October 6

Больше не будет

Влада, я и бледная девушка, имя которой я не знал, выскочили на улицу из тёмного душного бара. Девушка постоянно растирала очень красный отекший нос, у неё иногда проскакивала на левой части лица нервическая судорога, глаза моргали с разной частотой.

— Извините, у вас всё хорошо? — я пытался установить с ней связь.

Она не реагировала, но по шаткой стойке я понимал, что ответ на мой вопрос, скорее всего, очевиден. Это было такое состояние человека, когда все чувства притупляются, и никакая страшная боль не приводит в сознание.

Девушка сделала шаг. Мне на секунду показалось, что она ещё вменяема для того, чтобы самостоятельно добраться до дома, но уже через несколько секунд я поднимал её с холодной осенней земли. В этот момент я увидел, что она очень красива. Даже с раскрасневшейся под носом кожей, волдырями и царапинами.

— Она прям в жопу обдолбанная, Кир. Оставь еë.

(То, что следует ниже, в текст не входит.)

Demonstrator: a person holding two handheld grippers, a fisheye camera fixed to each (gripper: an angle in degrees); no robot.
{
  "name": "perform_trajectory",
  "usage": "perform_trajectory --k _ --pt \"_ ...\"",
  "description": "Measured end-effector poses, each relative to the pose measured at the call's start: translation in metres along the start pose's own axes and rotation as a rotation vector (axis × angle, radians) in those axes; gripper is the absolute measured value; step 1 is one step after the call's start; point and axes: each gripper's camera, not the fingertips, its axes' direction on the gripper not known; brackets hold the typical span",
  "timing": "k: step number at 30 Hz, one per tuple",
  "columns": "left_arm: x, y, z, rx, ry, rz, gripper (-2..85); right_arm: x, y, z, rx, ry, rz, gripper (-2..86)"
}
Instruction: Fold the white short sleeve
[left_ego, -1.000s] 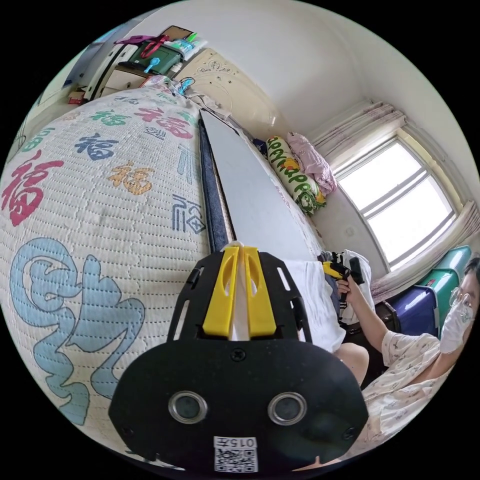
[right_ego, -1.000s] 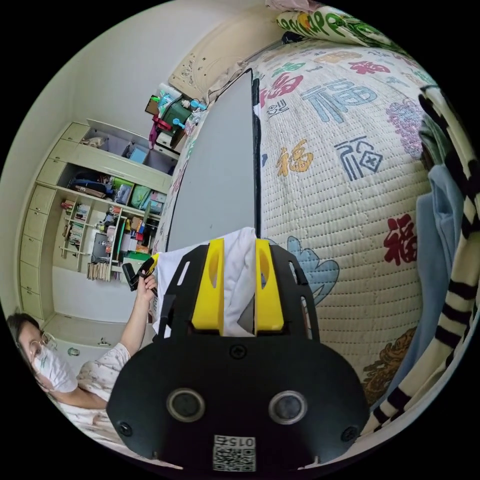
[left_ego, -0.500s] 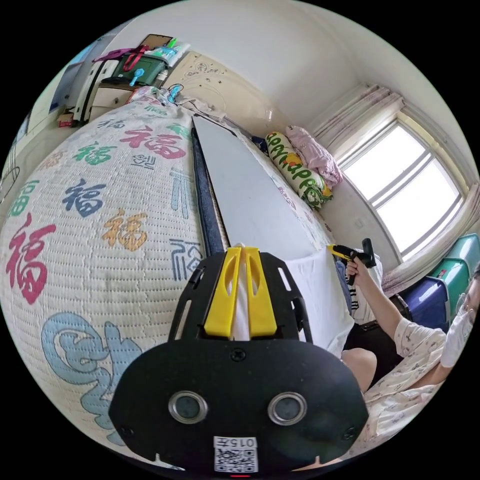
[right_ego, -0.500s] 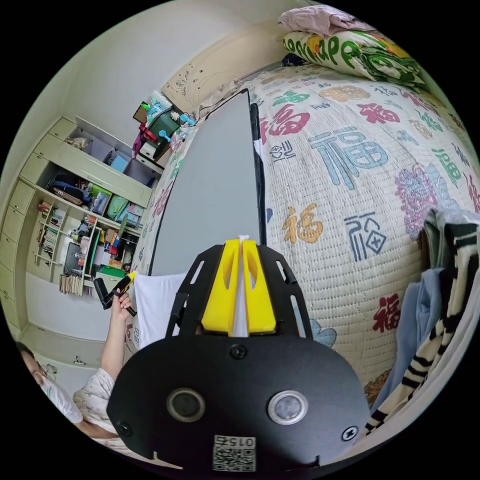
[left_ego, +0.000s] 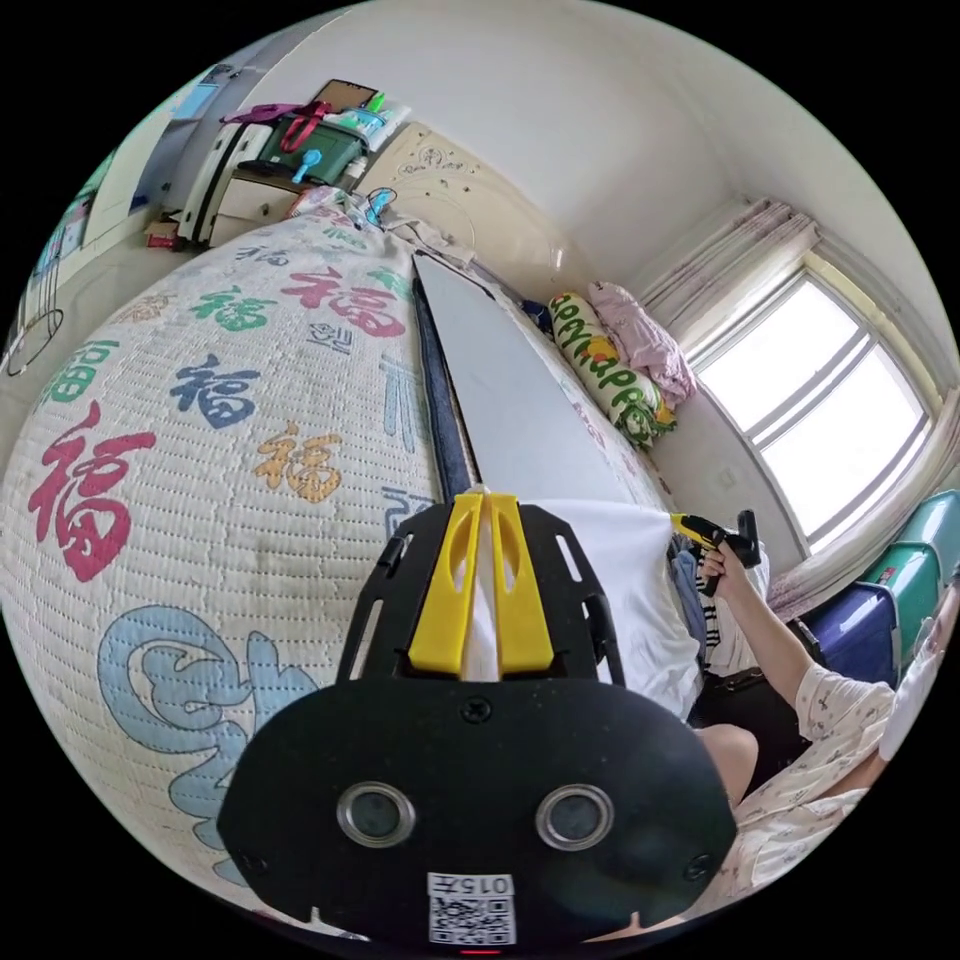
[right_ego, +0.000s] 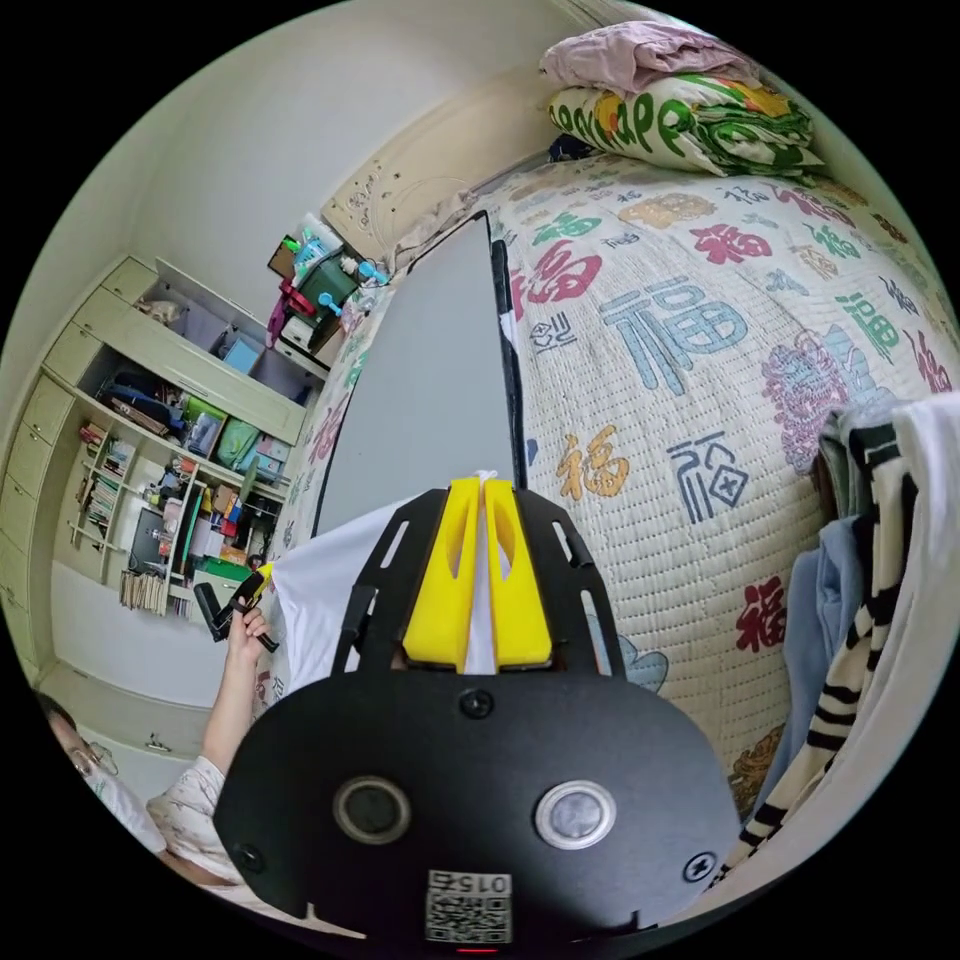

— «Оставь еë», — шумно выдохнул я.

Я опустил её на скамью, надел ей на руки свои перчатки и присел рядом.

— В больничку повезешь?

— Я ещё не знаю. Вдруг…

— Не надо в больницу! — девушка вскрикнула, дёрнулась и начала пинать меня ногами, насколько доставала. Я попытался её коснуться, но она громко завизжала и упала лицом в землю.

А я всё равно влюбился в неё затем. До чего странный я человек.

Ее звали Мира. Это я узнал в тот день, когда отвёз её к себе домой. Всё, что она уже успела принять, подействовало, и я встретился с ужасными последствиями переизбытка дофамина. Утром она вспомнила свой адрес и номер телефона, через несколько дней она вспомнила меня и позвонила. Мы встретились. Снова. И снова.

Вся её жизнь состояла из каких-то ярких несвязных фрагментов. Она не встречалась с парнями дольше двух свиданий, у нее не было ни подруг, ни друзей, она редко бывала дома и очень продолжительное время была зависима от наркотиков.

— Зачем ты делаешь это с собой?

Мира делала такое оскорбленное лицо каждый раз, когда я спрашивал это. Вероятно, она считала, что я её осуждал.

— Потому что мне это нравится.

— Я лишь потому говорю…

Она прерывала меня поцелуем, и всё начиналось сначала. В одну ночь, когда я не пошёл с ней на вечеринку, Мира поймала свой первый передоз. Я проклинал себя, я несся как бешеный по коридорам больницы в спешно накинутом халате. Мне казалось, что я мог всё исправить, не допустить этого. Я стал почти одержим. Сейчас я вижу: зависимых среди нас было двое.

Мира была чистой уже месяц. Физический абстинентный синдром сильно расшатал меня: я тогда думал, что это самое сложное в избавлении от завтсимости. Иногда мне казалось, что у нас всё хорошо, пусть Мира и не ложилась в диспансер. Волдыри и прыщи проходили, а взгляд прояснялся. Я любил еë, любил каждую секунду. Мне хотелось думать, что скоро она станет моей женой, матерью моих детей.

Но как только страх смерти проходил, возвращался страх жизни, безрадостной и скучной жизни.

— Мира, пожалуйста…

— Что? — она взвизгнула и посмотрела на меня этим диким взглядом.

— Не надо. Пожалуйста, не надо.

Я упал. Я обхватил руками её голые колени и целовал, целовал безнадёжно.

— Ты обещала, что больше не будешь!

— Хватит! — она попыталась оттолкнуть меня, но я вцепился намертво, целовал и краснел. — Мне надоело, что все говорят мне, как мне лучше жить!

Она оттолкнула меня с такой бешеной силой, которой никогда в ней не было. Мира кинулась к двери, быстро выбежала и захлопнула еë, а я остался в квартире один.

Почему я так просто отпустил её? Я надрывно зарыдал, упираясь лицом в матрас.

Мира в тот вечер умерла. В этот раз никто не вызвал ей скорую.

Я стоял на холодном ветру, сжимая в руке красные цветы, и весь трясся, как в лютую метель. Мать Миры не пришла, мы провожали её вместе с еë братом Димой.

— Вы ведь были близки, да?

— Да, да. Можно и так сказать.

Я никогда его раньше не видел, но он оплатил похороны и отправил мне сообщение с местом и временем. Я в последний раз увидел её лицо перед тем, как захлопнулась крышка гроба. Это было еë единственное желание — она уже давно мечтала о том, чтобы не было света, который слепит глаза.

— Это хорошо. Это даже хорошо, — Дима похлопал меня по плечу. — Зато больше не будет.